## THE PROBLEM
Please report how many lines in the records below contain "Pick". Reply with the number alone.

Items from a dataset:
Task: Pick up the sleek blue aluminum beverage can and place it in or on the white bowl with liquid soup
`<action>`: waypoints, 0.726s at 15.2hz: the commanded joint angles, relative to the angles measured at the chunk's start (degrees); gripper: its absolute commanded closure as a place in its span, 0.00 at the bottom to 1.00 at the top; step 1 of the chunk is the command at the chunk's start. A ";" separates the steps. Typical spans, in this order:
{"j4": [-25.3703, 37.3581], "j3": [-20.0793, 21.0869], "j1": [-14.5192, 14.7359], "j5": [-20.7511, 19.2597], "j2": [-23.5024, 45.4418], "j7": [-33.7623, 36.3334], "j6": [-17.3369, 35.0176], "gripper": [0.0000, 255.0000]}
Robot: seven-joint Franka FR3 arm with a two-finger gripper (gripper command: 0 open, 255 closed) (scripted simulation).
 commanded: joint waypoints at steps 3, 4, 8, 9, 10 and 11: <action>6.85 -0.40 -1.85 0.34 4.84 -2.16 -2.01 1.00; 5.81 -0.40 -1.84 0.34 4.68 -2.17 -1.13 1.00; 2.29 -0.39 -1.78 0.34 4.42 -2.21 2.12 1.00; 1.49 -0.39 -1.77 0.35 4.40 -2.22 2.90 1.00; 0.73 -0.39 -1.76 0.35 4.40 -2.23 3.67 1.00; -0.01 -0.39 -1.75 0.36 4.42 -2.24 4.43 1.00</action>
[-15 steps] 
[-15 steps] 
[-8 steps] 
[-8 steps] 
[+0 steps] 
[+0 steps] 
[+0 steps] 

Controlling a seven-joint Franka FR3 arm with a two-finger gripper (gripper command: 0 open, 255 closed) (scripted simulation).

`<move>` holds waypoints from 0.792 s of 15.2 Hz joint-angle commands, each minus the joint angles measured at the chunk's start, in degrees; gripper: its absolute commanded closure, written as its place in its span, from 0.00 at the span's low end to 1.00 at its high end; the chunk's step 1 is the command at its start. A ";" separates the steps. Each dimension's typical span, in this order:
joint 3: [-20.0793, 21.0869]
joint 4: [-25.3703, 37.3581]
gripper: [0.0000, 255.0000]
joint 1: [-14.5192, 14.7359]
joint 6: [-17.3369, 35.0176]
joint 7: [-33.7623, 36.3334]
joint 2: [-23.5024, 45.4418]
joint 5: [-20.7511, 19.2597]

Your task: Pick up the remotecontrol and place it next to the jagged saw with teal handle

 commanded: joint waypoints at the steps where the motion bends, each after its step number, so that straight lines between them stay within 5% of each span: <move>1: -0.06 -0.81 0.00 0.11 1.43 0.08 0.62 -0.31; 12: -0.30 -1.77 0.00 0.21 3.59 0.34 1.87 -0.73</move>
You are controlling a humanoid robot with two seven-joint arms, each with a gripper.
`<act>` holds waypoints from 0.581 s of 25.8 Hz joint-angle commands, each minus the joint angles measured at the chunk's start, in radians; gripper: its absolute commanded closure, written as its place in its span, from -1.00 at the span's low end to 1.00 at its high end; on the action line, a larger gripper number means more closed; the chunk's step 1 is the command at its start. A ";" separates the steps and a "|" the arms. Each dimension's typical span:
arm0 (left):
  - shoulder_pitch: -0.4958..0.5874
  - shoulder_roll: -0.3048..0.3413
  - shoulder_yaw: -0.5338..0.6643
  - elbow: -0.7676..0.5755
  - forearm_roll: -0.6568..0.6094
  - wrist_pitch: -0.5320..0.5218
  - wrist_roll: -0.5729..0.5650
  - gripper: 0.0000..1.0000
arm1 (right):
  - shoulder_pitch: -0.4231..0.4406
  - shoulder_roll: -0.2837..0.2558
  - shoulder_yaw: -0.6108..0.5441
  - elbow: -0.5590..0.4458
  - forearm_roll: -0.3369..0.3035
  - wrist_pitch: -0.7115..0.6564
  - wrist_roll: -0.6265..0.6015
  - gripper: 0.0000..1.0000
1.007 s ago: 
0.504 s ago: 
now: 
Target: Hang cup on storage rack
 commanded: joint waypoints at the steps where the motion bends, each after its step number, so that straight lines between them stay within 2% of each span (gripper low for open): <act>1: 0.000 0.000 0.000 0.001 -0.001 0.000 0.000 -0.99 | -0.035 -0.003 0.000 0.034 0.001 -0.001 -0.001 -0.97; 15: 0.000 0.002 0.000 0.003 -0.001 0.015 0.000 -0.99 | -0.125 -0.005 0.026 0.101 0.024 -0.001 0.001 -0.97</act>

## RESPONSE
2